> WHAT THE TASK REQUIRES: Your answer should contain only the lines from the top of the data below down through the one with "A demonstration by", transcribed exactly and without pictures; please include nothing more.

- Opening Delimiter -

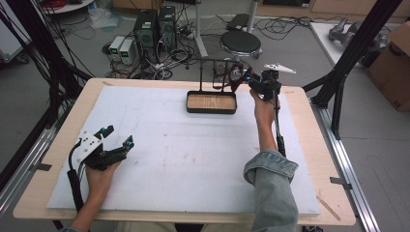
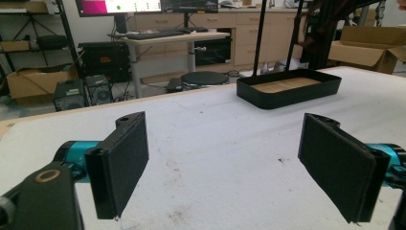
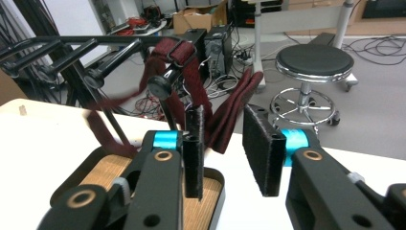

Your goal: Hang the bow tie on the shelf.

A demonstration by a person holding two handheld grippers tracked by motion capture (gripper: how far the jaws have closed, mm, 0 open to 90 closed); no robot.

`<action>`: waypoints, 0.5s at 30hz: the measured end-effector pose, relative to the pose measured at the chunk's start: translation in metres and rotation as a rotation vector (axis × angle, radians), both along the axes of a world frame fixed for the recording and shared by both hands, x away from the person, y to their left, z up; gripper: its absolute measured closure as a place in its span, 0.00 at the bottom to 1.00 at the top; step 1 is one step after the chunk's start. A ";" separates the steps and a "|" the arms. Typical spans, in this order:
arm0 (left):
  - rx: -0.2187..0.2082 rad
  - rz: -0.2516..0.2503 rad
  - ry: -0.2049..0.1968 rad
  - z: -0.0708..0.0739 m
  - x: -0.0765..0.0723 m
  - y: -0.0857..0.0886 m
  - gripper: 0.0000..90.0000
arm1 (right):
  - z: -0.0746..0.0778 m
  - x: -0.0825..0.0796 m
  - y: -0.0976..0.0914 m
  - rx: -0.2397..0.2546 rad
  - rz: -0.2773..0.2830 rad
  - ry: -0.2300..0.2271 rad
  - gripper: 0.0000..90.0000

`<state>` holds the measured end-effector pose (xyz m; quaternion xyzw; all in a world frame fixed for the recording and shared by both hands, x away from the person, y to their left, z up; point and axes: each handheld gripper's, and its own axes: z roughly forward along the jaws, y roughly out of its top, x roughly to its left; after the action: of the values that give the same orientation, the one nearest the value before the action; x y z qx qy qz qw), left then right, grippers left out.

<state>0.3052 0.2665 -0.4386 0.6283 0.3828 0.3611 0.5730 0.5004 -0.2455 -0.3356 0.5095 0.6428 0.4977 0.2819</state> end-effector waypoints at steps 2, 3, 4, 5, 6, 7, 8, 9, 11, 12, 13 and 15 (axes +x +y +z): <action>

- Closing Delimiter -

> SOLUTION TO THE EXERCISE:
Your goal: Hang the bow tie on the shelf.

A demonstration by a person holding two handheld grippers tracked by motion capture (gripper: how far the jaws have closed, mm, 0 open to 90 closed); no robot.

The work on this exercise is now complete.